Cleanup ISLE git repository for Release v.1.4.0

As a result of the ISLE Phase II Sprint F - Optimize Docker Images in Fall 2019, the ISLE repository has had several changes:

  • Original ISLE git repo size was ~182 MB and would take a minimum of 10 -15 seconds or more to clone (depending on one's Internet connection)

  • The cleaned up ISLE git repo size is now 6.6 MB and should take a minimum of less than 3 seconds to clone (depending on one's Internet connection)

  • a new clean up script called isle-v140-git-cleanup-script.sh has been added along with this documentation created for end users to run on their ISLE repository.

  • Any new pull request will have to be created from a forked or cloned ISLE repository that has had this cleanup process performed on it.


AS OF THE ISLE v.1.4.0 release in November 2019 (MANDATORY)

Due to removal of older files and folders and git changes in the ISLE git repository as of November 25, 2019, please review the following:

  • If you are a new ISLE user and are cloning or forking this project for the first time after November 25, 2019, then you can ignore this documentation and move on to the Quick Start section within the README.md as needed.

  • If you have previously forked or cloned the ISLE project prior to November 25, 2019, then you do need to follow the instructions given in this documentation.

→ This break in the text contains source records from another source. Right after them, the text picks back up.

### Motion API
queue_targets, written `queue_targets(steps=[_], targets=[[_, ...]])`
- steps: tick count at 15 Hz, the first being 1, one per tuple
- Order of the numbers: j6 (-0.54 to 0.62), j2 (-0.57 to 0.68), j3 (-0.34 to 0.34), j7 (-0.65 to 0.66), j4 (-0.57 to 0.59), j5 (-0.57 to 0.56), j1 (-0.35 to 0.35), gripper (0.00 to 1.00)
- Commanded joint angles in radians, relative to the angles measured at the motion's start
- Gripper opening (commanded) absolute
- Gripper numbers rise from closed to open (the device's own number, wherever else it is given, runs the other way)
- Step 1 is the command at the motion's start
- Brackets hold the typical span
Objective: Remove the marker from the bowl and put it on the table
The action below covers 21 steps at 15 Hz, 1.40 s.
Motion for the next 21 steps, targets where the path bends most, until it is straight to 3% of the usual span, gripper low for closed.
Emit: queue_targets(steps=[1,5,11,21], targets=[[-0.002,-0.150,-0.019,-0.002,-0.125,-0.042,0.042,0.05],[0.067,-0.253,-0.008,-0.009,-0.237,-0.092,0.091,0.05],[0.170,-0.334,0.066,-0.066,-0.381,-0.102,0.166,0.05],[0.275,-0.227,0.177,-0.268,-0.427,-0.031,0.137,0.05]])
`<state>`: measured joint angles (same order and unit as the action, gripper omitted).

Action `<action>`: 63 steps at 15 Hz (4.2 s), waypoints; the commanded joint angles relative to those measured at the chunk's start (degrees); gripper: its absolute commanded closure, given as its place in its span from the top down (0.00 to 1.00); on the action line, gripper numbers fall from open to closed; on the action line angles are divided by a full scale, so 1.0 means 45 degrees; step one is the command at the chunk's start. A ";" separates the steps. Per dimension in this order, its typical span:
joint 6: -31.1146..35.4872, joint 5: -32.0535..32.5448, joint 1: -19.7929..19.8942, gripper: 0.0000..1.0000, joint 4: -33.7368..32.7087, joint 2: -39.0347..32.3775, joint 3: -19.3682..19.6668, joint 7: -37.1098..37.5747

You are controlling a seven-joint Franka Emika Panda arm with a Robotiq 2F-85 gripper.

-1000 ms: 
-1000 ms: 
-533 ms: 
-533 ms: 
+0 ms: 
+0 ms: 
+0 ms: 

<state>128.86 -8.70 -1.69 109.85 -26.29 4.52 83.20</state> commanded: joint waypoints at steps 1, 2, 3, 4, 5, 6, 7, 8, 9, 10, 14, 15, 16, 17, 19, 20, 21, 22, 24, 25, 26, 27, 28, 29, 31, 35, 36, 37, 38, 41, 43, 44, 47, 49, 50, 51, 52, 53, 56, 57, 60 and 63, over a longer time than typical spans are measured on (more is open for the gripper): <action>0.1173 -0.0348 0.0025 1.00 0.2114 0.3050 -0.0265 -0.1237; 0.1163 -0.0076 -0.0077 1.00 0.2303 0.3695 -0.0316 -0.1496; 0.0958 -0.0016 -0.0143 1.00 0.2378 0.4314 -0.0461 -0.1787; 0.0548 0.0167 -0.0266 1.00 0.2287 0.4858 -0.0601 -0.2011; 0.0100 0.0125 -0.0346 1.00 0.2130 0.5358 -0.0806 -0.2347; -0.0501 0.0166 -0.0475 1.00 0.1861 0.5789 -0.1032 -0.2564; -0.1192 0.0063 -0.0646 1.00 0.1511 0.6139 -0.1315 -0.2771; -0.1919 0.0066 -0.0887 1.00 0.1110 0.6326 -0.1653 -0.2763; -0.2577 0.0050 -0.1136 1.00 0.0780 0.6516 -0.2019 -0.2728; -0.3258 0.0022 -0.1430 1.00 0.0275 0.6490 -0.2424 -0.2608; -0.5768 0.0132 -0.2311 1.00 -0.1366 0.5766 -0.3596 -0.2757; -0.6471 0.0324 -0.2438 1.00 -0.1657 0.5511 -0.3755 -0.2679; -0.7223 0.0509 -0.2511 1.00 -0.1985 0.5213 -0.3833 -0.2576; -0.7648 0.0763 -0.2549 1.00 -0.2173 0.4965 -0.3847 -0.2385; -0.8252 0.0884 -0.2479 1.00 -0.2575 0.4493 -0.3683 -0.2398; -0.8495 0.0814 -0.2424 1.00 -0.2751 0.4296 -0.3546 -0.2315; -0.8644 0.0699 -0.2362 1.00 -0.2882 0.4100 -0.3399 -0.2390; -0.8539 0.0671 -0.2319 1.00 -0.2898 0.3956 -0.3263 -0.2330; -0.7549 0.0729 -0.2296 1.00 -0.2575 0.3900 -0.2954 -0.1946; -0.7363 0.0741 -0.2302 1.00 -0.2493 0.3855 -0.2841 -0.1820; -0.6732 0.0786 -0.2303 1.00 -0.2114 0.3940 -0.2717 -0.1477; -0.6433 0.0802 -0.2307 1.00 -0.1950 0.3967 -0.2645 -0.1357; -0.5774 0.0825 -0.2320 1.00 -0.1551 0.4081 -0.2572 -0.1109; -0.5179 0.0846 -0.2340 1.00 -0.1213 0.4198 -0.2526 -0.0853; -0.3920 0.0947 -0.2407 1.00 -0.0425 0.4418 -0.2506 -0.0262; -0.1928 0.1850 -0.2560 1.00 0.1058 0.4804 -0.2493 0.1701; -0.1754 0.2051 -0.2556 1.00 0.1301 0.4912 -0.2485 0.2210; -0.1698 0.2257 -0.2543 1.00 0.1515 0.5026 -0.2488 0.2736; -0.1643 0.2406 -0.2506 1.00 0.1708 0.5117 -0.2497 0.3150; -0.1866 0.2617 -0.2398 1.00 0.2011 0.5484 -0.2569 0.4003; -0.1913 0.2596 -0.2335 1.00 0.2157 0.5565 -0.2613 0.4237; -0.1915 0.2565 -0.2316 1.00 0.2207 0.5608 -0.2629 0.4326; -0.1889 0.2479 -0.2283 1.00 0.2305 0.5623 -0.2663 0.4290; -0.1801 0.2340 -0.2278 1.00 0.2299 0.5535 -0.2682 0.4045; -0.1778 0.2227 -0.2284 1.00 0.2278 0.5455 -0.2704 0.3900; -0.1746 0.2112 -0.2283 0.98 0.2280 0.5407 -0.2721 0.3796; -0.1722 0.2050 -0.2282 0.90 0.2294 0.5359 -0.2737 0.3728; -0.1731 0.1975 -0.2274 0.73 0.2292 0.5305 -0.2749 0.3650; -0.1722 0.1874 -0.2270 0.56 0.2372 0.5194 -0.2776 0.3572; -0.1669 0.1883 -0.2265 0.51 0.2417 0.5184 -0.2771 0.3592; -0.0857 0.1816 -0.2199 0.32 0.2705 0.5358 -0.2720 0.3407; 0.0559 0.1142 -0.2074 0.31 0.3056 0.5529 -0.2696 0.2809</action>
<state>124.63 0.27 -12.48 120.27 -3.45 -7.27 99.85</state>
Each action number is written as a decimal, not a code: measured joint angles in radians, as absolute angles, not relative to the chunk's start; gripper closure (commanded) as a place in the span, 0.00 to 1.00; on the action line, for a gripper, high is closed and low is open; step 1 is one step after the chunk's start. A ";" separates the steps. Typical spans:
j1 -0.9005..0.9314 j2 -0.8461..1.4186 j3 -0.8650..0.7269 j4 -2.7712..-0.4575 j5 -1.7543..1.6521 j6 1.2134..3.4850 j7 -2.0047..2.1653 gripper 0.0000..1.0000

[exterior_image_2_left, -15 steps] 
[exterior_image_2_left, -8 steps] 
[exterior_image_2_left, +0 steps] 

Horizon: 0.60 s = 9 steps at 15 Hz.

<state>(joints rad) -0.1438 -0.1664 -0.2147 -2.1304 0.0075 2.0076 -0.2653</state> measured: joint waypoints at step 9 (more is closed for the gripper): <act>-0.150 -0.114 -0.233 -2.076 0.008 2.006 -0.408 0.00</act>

  • If you still feel like you're not sure or cannot tell if you need to do this, then please refer to the instructions given in the Identification Tools section below within this documentation.

  • If you intend to submit pull requests (PRs) of any kind (documentation, code etc) to the ISLE project, ISLE maintainers will NOT accept PRs from repos that haven't had the script run on them as using an uncleaned forked repo will cause the removed files to return.

  • Please run this script and process PRIOR to attempting to follow the normal ISLE update procedure for version 1.4.0.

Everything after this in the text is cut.